The word "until" marks the lines to copy; find all of them in the entries below.
<<<<
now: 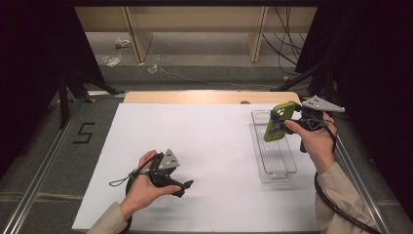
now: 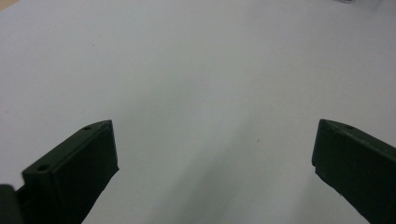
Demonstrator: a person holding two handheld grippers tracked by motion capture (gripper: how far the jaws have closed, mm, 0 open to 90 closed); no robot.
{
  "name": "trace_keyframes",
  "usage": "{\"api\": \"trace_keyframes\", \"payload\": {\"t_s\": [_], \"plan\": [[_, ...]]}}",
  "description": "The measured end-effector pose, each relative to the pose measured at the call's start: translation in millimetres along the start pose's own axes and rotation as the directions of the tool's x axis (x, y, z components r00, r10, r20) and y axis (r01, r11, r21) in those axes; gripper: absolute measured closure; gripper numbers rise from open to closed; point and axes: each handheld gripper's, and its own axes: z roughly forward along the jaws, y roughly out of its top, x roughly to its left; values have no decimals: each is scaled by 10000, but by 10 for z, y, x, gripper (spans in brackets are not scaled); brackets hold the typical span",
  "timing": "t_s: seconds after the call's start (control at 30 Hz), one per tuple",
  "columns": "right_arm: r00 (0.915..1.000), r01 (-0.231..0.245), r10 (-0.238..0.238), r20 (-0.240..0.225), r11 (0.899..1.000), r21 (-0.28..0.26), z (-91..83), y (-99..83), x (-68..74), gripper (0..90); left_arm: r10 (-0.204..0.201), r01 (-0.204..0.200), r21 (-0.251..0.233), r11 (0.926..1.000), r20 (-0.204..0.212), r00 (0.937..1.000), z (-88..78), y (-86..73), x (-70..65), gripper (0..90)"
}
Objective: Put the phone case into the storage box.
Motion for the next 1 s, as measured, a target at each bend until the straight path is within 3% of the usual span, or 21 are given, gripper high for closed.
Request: {"api": "trace_keyframes", "payload": {"t_s": [1.0], "plan": [[9997,57,-63,244,9998,215,232,-2,-19,174,-27,27,-41,10000,39,10000,-7,-1,-7,0]]}}
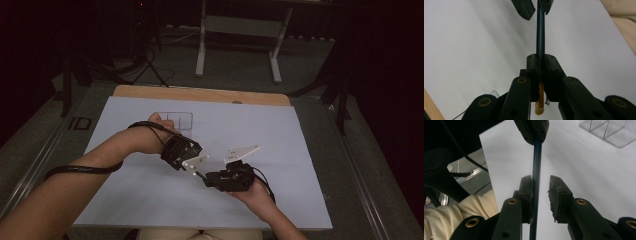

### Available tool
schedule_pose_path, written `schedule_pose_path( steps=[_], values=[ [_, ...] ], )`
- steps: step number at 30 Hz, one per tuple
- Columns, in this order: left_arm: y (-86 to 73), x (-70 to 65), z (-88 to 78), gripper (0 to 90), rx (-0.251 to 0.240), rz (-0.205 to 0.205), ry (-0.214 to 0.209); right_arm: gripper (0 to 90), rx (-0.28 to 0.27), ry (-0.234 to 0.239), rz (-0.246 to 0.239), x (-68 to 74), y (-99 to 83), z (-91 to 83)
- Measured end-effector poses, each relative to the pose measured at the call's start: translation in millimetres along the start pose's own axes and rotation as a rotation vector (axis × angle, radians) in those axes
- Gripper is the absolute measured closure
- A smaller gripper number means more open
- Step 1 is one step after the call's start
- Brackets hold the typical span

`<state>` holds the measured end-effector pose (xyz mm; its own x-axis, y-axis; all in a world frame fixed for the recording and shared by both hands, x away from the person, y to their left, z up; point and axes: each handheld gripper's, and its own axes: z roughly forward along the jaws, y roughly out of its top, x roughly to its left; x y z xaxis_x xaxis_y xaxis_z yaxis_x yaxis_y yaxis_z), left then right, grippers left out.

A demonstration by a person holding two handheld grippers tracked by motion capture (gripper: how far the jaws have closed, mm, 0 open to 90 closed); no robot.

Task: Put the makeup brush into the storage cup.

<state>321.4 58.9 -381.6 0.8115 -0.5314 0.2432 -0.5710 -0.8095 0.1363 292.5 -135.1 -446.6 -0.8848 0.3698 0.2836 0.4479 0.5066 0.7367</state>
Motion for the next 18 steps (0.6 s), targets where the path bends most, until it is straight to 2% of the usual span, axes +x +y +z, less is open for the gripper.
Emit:
schedule_pose_path(
  steps=[2, 3, 7, 11, 18],
  values=[
    [0.9, 0.8, 1.3, 84.1, 0.010, 0.005, 0.002, 77.2, 0.027, 0.000, 0.002, 0.4, 0.0, 2.3],
    [0.8, 0.6, 1.5, 84.1, 0.000, 0.002, -0.002, 78.1, 0.032, -0.003, 0.002, 0.7, -0.1, 3.1],
    [-1.1, 2.0, -0.5, 84.1, -0.042, -0.024, 0.000, 80.4, 0.034, 0.005, 0.012, -0.3, -0.7, 4.4],
    [-2.3, 3.3, -1.9, 84.1, -0.048, -0.038, -0.006, 83.0, 0.035, 0.009, 0.009, -1.1, -0.7, 4.4],
    [-3.3, 3.2, 0.5, 83.8, -0.050, -0.014, -0.002, 84.8, 0.055, 0.011, -0.005, -0.1, -0.6, 7.7]
  ],
)
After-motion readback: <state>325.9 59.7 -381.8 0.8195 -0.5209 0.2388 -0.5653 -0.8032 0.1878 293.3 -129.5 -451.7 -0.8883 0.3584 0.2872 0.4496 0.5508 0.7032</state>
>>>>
* [Solution]
Motion for the next 1 s, as measured, a target at each bend until the straight path is within 3% of the usual span, or 21 are given, gripper high for closed.
Motion for the next 18 steps (0.6 s), targets where the path bends most, until it is straight to 2% of the usual span, axes +x +y +z, less is open for the gripper.

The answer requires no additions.